By analyzing existing cross correlation between Exsitec Holding AB and Modelon AB Cl, you can compare the effects of market volatilities on Exsitec Holding and Modelon AB and check how they will diversify away market risk if combined in the same portfolio for a given time horizon. You can also utilize pair trading strategies of matching a long position in Exsitec Holding with a short position of Modelon AB. Check out your portfolio center. Please also check ongoing floating volatility patterns of Exsitec Holding and Modelon AB.

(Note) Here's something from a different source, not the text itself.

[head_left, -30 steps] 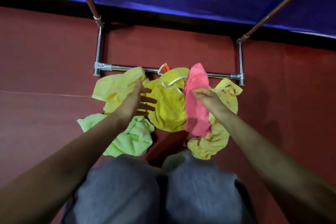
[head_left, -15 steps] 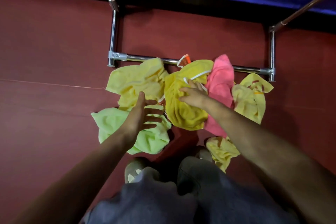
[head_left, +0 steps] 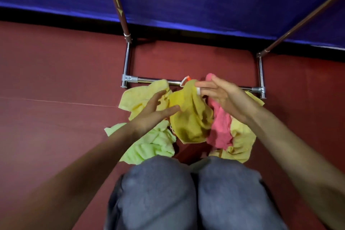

Diversification Opportunities for Exsitec Holding and Modelon AB

0.05
  Correlation Coefficient

Significant diversification

The 3 months correlation between Exsitec and Modelon is 0.05. Overlapping area represents the amount of risk that can be diversified away by holding Exsitec Holding AB and Modelon AB Cl in the same portfolio, assuming nothing else is changed. The correlation between historical prices or returns on Modelon AB Cl and Exsitec Holding is a relative statistical measure of the degree to which these equity instruments tend to move together. The correlation coefficient measures the extent to which returns on Exsitec Holding AB are associated (or correlated) with Modelon AB. Values of the correlation coefficient range from -1 to +1, where. The correlation of zero (0) is possible when the price movement of Modelon AB Cl has no effect on the direction of Exsitec Holding i.e., Exsitec Holding and Modelon AB go up and down completely randomly.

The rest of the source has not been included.